Jeff Boehm : So that kind of dovetails in a little bit to another bigger question: Today it seems like there is a whole segment of gaming structured around metrics and analytics and getting people, eking every last ounce of attention they can out of boomers. Is that something that even entered your guys’ minds back when you were making Diablo?
David Brevik: We were concerned about one metric – unit sales. We were hoping that we could sell 20,000 copies of this game. Our dream would be 20,000 copies and we’ll be set - we’ll be able to make another game. Beyond that, I mean obviously the metrics that mattered back then, were kind of review scores and unit sales. And those were really the only metrics that mattered then.
Max Schaefer: There were no CCU, DAU, or APUs or any of that. And all we had to really go by at that point, having no data, and doing something kind of new, was making something that we thought was cool. Those were simpler times.
Jeff: David Craddock, is that when you interviewed further employees and the guys who made Warcraft and up on through the years, is that been the case as well, or have you seen a shift in how that’s done?
David Craddock: No, I mean that’s pretty much the vibe that I got, nobody was really thinking you know, fast cars, big houses. Everybody had a bonding around what they thought was fun. In fact, that’s something Dave, Max, and Erich encouraged at Condor and Blizzard North. It was if you had an idea, just kind of run with it, and code it up, and see if it works. And if it is so, yes; if not that, better to _____2:24 and get ready to argue but the merits of a good idea, and everybody was really focused on that. It was about making, I think that is the best metric for anything really, I mean it is kind of and going by what Dave said earlier where you are passionate about something - it is not really work, it is you are having a lot of fun making it. And doing what’s best for it.
Jeff: So we talked a little bit about the Rogue like games with Diablo II and Diablo I or Diablo II or _____2:53 do you think there is another level to that at some point, are we going, at some point, want to build a like a full 3D immersion Diablo ten years in the future?

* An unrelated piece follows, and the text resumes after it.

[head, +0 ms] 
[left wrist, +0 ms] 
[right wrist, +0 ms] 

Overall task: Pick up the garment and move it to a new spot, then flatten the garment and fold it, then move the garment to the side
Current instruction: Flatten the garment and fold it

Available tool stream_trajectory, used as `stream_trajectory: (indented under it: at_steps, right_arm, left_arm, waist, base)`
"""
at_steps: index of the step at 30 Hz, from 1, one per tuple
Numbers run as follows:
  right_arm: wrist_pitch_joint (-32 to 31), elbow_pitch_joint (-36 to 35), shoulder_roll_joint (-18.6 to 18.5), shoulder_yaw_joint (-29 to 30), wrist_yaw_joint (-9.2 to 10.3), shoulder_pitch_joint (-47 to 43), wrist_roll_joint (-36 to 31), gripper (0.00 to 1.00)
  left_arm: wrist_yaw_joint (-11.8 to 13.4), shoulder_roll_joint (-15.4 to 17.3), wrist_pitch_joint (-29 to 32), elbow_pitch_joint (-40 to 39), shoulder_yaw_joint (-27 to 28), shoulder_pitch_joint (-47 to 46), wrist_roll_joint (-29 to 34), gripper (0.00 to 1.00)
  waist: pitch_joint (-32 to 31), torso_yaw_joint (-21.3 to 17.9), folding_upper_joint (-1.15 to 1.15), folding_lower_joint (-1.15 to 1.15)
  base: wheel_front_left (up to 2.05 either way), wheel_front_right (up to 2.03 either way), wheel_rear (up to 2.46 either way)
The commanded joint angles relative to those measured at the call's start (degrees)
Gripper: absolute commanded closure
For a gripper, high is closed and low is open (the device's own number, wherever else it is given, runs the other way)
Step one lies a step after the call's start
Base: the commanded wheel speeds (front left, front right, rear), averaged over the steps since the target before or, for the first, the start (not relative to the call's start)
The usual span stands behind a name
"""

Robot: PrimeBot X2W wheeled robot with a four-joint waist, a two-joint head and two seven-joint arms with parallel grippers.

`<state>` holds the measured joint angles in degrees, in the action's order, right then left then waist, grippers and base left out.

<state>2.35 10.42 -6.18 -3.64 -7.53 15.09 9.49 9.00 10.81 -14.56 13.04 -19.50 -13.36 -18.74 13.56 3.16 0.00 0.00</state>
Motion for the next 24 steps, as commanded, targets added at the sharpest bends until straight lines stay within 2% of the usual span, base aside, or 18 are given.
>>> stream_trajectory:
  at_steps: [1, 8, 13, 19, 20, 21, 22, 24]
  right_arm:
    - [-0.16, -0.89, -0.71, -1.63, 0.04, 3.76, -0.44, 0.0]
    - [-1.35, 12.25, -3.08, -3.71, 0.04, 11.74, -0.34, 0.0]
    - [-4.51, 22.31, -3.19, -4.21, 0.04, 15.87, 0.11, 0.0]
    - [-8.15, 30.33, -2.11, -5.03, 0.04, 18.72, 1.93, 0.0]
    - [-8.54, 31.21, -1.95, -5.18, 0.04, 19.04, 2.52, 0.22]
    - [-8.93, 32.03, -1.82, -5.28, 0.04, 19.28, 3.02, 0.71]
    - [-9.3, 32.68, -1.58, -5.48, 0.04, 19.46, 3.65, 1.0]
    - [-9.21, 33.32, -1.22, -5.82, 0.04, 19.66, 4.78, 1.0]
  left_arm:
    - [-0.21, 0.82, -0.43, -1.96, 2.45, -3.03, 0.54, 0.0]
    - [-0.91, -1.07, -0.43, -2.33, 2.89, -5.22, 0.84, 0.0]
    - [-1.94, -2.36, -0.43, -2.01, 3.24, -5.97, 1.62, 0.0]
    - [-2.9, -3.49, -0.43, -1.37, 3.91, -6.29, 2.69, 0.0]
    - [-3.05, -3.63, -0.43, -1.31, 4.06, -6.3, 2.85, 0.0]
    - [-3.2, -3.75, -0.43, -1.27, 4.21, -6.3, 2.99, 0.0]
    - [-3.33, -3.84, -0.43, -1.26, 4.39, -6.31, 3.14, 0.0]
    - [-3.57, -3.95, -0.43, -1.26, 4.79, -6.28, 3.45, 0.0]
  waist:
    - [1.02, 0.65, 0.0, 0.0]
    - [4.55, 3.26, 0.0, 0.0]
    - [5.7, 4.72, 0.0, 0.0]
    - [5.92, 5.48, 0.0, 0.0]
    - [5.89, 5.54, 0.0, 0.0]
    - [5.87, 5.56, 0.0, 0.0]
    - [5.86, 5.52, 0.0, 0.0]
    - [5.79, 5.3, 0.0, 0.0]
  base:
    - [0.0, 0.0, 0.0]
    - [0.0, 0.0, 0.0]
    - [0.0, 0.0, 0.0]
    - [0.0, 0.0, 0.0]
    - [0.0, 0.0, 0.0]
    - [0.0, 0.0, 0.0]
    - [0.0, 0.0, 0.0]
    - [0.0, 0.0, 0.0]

Max Schaefer: I know I want to. There are universal themes to this game that are going to persist forever. The idea of having a guy that goes out and adventures and slays monsters and finds _____3:21. You know, that’s going to be around two hundred years from now in some manifestation. And I think that we succeeded with Diablo because we kind of brought it from the old school of thinking to a modern graphical presentation. And that’s something that just as technology progresses, someone will be the person to do the iteration of that with that new technology. - it’s inevitable. And I think a lot of it is stuff that we didn’t invent. Certainly we didn’t invent bringing a guy out to adventure and kill monsters. We just developed it. And that is going to keep happening I think as long as we are alive.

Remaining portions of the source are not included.